First reaction to the text
My first reaction to the chapter was a sense of recognition. The description of the painter walking back and forth across the studio felt very close to how I experience digital design work. I am constantly zooming in to fix small details and then zooming out to question whether the whole still makes sense. The text gave me a clear image and language for this pattern, which made it feel both familiar and slightly exposed.
I also appreciated the distinction between How and Why, and the honesty about how easy it is to get stuck in the comfort of technique. It is always tempting to keep tweaking typography or spacing, because those tasks feel concrete and measurable. Asking whether the work still serves its purpose is a more uncomfortable question, and the chapter does not allow the reader to ignore it.
Translating the idea into layout
When I started planning the design, I decided to treat the layout itself as a way to express the movement between near and far. This is why the main text on the homepage is divided into sections that feel denser or more spacious. The “near” areas are slightly more compact, with a soft background that pulls the reader into the details. The “far” areas open up, with more white space and a calmer rhythm that encourages reflection.
The choice of typefaces also supports this idea. Playfair Display, used for headings and the key quote, has a book-like feeling that fits the reflective, “Why” side of the work. Inter, used for the main body text, is efficient and neutral, which matches the practical, “How” side. Setting these two voices next to each other creates a small but deliberate tension that mirrors the internal dialogue described in the chapter.

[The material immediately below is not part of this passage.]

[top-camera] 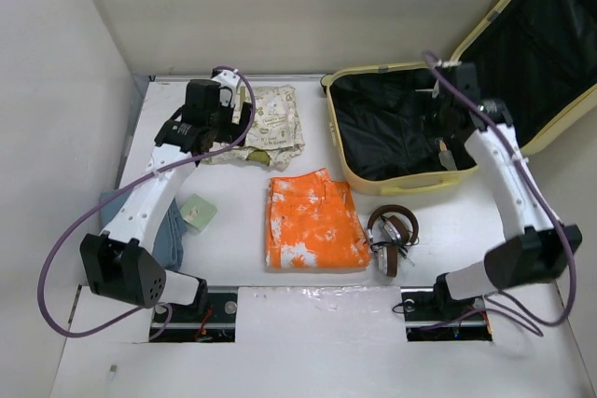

Colour, mood and reading experience
For colour, I chose a restrained palette of charcoal, ivory and warm ochre. The neutral tones prioritise legibility and keep the focus on the words, while the ochre appears only in small accents, like a highlight or a brushstroke. This is my way of bringing some of the painterly metaphor into the page without using literal imagery.
Overall, my intention was to design a reading experience that feels like a sequence of breaths: moments of concentration followed by moments of release. If the reader senses that gentle shift as they move through the text, then the layout is quietly reinforcing the message of the chapter without needing to explain itself.
This page is written in my own words as a subjective response to “How and Why” by Frank Chimero.